A BEAR MARKET DEFINITION... Officially, a bear market is signaled when a major index declines 20% from its high. This could be the S&P 500, Dow or Nasdaq. We could debate bear market definitions until the wee hours, but I would like to offer more evidence that we are indeed in a bear market. As noted above, the S&P 500 peaked on 19 May and declined sharply over the last 7-8 weeks. What's remarkable about this decline? Chart 10 shows a Sector SPDR PerfChart extending back to 20 May. All sectors are down during this time frame. Six of the nine sectors are down over 10%. The Consumer Discretionary SPDR (XLY) and the Financials SPDR (XLF) are the weakest of the nine. The Consumer Staples SPDR (XLP), Utilities SPDR (XLU) and Consumer Staples SPDR (XLP) lost the least. No sectors were left unscathed. This is important information. Bear markets can affect 80% or more of the stock market. It is called a bear market because virtually the whole market is affected.

Chart 10

THE 20% CLUB... Just to test the 20% thesis, I am including the same Sector SPDR PerfChart extending back to 9 October, which is when the S&P 500 peaked in 2007 (Chart 10).

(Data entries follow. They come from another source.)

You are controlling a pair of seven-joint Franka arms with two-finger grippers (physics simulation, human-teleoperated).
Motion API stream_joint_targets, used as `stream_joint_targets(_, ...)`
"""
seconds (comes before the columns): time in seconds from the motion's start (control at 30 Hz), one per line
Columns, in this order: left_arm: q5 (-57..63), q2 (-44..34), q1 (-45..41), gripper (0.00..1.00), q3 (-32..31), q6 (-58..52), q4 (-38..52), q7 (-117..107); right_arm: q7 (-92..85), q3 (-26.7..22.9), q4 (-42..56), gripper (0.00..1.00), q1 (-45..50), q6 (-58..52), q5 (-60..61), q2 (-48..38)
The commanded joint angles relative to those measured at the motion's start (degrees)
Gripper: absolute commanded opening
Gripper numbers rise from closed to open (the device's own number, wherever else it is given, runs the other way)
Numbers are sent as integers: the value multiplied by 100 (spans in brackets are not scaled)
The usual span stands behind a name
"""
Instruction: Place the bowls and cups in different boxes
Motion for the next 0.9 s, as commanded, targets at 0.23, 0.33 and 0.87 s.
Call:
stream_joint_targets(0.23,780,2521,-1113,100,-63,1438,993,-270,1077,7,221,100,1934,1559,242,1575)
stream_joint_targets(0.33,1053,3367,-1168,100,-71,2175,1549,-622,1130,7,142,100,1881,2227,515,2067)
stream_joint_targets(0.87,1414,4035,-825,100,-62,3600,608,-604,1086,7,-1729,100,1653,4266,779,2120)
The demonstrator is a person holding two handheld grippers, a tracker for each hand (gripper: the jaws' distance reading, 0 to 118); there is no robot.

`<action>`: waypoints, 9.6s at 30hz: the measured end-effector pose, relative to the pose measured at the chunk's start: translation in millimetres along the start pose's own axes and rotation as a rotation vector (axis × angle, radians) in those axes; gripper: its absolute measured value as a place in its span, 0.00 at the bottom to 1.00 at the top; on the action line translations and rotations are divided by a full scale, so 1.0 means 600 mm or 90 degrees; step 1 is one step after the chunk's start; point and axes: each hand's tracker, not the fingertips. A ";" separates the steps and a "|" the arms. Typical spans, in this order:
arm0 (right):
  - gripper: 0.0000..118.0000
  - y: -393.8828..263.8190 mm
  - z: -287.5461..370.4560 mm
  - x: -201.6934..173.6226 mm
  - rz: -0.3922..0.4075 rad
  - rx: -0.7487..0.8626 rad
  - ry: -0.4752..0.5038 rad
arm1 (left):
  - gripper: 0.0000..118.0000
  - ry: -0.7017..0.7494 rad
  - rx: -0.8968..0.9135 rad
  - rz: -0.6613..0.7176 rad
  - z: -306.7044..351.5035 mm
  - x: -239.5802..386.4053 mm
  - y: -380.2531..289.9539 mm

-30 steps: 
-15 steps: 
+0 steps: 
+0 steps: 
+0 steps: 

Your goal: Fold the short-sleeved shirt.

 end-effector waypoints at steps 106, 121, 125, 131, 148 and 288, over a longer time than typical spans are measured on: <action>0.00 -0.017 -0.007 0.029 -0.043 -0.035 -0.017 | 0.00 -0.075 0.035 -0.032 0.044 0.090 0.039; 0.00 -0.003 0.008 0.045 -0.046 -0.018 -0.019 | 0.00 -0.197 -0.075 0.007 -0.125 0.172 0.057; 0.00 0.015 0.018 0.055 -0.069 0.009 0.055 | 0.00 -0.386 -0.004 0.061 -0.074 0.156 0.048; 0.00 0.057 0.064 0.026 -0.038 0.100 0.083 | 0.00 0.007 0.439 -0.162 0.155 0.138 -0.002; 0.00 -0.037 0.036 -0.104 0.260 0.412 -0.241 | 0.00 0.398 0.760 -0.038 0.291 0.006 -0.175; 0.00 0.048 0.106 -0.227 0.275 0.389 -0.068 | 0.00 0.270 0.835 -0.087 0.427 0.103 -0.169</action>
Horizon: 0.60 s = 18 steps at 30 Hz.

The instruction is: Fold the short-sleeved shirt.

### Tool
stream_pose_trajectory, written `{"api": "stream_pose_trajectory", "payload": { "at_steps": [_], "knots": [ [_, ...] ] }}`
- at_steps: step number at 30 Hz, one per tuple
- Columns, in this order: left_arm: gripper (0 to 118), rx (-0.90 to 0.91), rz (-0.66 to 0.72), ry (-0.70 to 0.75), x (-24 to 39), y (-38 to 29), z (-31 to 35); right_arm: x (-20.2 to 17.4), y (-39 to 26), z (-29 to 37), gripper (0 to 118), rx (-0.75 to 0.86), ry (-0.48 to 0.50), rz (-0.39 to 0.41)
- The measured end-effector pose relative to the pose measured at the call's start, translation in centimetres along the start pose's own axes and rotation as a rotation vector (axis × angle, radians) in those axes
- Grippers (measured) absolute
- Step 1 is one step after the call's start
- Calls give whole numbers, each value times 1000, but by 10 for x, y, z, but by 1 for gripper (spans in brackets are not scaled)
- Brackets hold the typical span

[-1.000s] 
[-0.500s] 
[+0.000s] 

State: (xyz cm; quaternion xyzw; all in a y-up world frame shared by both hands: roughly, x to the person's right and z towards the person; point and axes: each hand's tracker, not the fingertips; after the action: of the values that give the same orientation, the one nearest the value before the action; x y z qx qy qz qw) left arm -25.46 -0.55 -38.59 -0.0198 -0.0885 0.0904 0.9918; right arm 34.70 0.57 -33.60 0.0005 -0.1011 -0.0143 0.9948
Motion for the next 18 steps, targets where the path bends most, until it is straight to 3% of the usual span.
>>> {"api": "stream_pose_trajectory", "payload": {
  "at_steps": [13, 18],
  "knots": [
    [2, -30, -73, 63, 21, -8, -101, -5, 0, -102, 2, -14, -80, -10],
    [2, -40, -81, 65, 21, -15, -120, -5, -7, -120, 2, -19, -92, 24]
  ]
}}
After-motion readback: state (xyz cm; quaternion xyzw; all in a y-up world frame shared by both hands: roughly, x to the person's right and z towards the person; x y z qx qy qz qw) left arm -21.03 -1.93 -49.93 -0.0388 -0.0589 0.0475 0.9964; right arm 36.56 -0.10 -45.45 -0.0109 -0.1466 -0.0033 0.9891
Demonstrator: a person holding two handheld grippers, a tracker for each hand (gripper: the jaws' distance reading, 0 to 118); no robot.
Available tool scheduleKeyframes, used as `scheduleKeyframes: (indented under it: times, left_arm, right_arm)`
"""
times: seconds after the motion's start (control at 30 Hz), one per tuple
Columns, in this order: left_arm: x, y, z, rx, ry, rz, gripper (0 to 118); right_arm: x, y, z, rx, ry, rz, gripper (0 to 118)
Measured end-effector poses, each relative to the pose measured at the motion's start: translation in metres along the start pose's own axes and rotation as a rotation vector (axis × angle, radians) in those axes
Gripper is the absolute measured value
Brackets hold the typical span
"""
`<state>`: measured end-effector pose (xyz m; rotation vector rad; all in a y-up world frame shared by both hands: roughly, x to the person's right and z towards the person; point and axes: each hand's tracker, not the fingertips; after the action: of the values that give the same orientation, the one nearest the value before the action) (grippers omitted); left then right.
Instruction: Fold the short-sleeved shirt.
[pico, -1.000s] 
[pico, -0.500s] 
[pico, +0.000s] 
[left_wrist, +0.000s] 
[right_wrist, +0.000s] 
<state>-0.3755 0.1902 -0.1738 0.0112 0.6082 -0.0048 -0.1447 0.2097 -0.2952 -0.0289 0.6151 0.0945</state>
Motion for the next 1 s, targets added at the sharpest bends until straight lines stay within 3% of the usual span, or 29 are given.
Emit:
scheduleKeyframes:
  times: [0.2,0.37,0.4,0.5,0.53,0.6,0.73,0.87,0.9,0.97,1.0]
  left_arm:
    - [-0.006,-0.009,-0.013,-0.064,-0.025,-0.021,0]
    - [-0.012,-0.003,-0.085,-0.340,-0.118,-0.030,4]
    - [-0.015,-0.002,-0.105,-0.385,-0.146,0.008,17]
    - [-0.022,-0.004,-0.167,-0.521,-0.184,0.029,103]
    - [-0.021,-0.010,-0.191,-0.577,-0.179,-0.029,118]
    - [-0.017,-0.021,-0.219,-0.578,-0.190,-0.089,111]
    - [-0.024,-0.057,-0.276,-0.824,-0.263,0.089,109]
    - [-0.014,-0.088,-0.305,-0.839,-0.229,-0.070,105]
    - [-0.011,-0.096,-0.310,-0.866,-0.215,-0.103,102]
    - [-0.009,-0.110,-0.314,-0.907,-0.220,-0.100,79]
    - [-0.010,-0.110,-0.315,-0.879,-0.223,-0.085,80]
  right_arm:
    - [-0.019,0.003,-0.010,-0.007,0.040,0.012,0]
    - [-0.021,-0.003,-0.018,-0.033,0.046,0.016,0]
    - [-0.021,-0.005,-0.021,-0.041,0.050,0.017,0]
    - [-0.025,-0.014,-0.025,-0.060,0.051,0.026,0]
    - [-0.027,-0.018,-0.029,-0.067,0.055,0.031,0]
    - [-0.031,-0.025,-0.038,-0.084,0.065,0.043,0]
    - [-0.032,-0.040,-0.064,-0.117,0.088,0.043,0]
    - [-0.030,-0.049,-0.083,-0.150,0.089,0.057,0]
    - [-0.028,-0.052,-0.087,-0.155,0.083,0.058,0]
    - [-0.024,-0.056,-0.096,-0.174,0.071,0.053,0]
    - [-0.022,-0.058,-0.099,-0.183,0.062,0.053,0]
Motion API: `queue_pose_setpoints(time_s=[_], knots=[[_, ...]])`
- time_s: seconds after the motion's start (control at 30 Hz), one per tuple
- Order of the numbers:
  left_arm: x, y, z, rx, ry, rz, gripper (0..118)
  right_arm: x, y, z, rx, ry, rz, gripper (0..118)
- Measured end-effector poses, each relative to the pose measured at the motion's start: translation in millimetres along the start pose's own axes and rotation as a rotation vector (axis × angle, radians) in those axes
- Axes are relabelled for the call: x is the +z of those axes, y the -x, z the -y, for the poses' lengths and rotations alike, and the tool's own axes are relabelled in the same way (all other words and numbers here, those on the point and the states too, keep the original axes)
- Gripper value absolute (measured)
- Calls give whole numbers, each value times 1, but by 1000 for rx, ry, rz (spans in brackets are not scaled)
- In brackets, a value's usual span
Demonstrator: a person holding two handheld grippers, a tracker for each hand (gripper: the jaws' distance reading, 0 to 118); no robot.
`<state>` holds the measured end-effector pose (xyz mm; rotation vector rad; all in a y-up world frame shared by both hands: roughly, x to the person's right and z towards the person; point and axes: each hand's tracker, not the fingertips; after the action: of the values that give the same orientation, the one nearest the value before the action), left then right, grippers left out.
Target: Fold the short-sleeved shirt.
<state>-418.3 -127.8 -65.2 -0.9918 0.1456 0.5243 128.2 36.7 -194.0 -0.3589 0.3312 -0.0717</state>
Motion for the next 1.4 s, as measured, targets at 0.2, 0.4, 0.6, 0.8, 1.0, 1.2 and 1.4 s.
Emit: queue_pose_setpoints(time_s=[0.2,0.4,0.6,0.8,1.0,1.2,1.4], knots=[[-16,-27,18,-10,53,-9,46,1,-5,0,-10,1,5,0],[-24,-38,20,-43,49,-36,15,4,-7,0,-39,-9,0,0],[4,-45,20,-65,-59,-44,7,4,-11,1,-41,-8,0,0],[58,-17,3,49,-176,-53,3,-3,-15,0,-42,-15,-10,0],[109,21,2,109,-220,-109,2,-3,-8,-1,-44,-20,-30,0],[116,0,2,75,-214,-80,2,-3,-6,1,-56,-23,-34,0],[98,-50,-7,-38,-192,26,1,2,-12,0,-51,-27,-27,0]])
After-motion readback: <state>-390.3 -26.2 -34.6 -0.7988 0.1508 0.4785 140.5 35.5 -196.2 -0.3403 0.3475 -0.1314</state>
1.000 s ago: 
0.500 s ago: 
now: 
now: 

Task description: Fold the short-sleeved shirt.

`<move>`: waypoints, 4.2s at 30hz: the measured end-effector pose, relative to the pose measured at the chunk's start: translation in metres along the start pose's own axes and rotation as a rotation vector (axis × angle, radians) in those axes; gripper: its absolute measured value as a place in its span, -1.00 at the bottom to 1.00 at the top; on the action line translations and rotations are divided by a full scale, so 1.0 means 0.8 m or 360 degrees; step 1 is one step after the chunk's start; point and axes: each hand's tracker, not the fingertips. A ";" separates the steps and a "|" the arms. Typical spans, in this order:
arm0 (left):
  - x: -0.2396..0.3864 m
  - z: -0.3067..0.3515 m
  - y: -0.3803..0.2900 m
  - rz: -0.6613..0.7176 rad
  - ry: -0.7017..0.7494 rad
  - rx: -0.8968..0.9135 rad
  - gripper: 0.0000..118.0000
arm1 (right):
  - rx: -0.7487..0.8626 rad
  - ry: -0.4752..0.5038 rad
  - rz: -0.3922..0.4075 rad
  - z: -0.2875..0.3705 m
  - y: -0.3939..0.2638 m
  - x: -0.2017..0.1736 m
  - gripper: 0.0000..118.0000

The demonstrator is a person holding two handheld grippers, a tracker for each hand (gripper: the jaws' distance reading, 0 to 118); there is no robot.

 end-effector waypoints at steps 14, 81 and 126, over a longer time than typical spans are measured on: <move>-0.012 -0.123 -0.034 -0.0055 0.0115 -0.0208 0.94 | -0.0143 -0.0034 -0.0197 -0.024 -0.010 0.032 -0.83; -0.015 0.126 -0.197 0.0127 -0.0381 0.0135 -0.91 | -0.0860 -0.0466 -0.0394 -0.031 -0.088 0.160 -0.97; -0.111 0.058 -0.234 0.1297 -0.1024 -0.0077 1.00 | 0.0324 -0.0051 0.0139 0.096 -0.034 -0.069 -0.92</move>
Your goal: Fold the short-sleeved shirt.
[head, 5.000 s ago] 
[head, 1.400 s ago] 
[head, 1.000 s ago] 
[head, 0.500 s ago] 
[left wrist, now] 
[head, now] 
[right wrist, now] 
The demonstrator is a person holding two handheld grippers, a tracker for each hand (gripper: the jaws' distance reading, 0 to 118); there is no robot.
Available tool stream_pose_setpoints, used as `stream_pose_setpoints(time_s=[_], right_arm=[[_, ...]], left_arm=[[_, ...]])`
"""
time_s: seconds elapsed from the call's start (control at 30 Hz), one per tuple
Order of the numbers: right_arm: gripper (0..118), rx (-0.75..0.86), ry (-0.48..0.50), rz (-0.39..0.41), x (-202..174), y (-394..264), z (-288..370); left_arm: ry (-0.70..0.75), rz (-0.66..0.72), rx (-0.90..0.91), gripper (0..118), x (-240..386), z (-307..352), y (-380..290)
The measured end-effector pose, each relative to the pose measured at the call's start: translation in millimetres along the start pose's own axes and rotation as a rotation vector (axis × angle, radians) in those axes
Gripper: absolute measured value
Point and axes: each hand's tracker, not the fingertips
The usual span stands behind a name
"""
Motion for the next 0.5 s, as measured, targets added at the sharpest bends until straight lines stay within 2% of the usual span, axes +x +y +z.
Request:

The index is down over 20% since its October high. Two sectors are also down over 20% (XLY and XLF). Another pair of sectors is down over 19% and within a spitting distance of the 20% club (XLK and XLI). The Energy SPDR (XLE) and the Utilities SPDR (XLU) are the only sectors holding on to gains since October. However, as noted in the PerfChart above, even these two sectors succumbed to selling pressure on the latest leg lower.